With Brexit uncertainty hitting London hardest and high-grade office supply tight in the capital, investors are looking to other UK cities
Brexit and now the general election have been driving the current state of uncertainty in the UK property market. With declining prime property prices in London, the spotlight on residential property has shifted to emerging regional hotspots. Major provincial cities have reported an increase in average asking prices. According to Zoopla data, Leicester has been experiencing the strongest market conditions of any UK city, with house price growth of 4.8% in the year to the end of August 2019 – compared with less than 1% in London. A similar shift is becoming increasingly apparent in commercial real estate. As the dynamics in London and the regions change, the divergence between these geographic markets presents unique investment opportunities. But what is driving the change?

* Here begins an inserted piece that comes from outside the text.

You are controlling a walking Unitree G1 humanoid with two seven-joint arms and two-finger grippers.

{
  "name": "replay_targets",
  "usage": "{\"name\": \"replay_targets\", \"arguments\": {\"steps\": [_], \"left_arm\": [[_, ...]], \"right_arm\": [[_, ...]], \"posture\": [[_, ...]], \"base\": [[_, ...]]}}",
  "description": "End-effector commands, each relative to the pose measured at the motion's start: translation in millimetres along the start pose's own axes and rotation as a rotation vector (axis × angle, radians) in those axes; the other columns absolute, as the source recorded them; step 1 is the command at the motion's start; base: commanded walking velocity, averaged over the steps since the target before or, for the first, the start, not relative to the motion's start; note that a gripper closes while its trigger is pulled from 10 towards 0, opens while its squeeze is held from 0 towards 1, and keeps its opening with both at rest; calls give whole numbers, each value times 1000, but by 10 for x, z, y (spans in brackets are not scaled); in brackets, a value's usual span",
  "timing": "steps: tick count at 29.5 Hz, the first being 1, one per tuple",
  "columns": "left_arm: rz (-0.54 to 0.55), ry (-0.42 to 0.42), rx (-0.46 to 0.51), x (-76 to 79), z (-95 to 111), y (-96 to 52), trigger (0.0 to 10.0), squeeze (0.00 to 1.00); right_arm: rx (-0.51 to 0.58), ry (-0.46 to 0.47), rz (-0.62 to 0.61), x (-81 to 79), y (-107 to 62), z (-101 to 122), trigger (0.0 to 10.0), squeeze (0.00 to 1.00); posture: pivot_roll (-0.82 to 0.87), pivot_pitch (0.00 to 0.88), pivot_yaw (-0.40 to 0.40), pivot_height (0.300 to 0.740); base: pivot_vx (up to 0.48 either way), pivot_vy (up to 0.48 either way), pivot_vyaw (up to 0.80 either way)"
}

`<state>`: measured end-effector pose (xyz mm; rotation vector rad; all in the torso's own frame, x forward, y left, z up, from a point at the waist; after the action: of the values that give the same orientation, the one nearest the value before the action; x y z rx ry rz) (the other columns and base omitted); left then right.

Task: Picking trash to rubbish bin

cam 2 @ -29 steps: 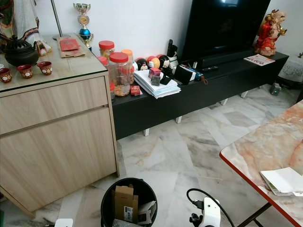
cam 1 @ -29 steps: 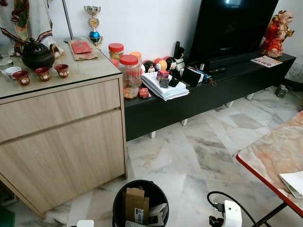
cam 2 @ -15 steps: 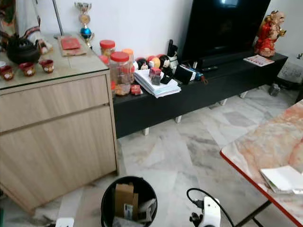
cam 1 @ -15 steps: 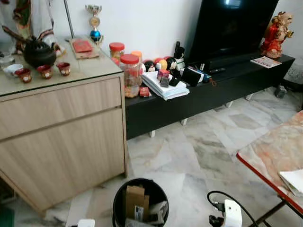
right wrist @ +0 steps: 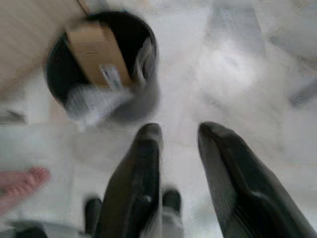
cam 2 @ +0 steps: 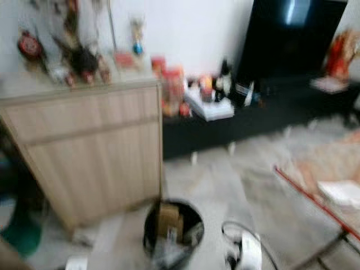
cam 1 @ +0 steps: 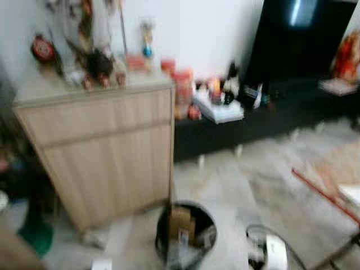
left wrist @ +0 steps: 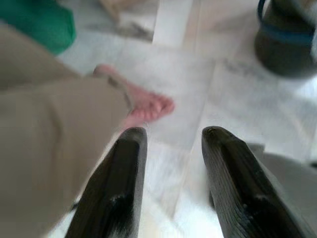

The first factor is investor demand. In the face of ongoing political and economic uncertainty, overseas investors are exercising caution. London’s exposure to Brexit-related concerns, such as its impact on the services and financial sectors, has led to delays in investor spending decisions in the capital. Outside London, regional cities with opportunistic strategies are less reliant on inward investment and therefore stand out more strongly on investors’ radar, as pricing and activity in the capital remain extremely competitive.
Recent figures prove this: Savills found that investment into the regions now stands at a 55% share of the UK total, compared with the five-year average of 35%, as a result of record low yields. Meanwhile, City of London investment totalled a little over £800m in the second quarter of 2019, down 18% quarter-on-quarter and 76% below the long-term average, according to Knight Frank.